- [Task details]: From the data below, set down exactly the lines between the one holding "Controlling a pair" and the one holding "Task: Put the", inclusive, and no others.
────────────────────────────────────────
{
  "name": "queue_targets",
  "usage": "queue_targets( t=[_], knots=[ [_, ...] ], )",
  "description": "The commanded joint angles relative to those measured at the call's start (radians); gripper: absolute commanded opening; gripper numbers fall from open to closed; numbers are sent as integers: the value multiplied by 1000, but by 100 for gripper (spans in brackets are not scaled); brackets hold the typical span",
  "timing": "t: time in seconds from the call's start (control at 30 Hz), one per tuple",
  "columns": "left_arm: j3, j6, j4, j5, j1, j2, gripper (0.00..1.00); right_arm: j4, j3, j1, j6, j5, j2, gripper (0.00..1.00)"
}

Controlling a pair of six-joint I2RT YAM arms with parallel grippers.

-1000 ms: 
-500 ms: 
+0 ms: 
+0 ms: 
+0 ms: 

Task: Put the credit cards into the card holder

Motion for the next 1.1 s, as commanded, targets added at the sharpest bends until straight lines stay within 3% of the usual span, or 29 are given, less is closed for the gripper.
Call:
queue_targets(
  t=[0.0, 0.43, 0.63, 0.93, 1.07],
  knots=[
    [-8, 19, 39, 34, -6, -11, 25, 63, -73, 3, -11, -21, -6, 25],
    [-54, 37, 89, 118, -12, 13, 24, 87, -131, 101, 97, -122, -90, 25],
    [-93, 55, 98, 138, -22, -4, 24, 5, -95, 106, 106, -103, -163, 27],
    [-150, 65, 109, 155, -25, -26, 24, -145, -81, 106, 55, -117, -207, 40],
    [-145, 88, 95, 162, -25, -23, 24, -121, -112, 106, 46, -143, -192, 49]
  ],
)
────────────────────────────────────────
- [Response to the task]:
Controlling a pair of six-joint I2RT YAM arms with parallel grippers.

-1000 ms: 
-500 ms: 
+0 ms: 
+0 ms: 
+0 ms: 

Task: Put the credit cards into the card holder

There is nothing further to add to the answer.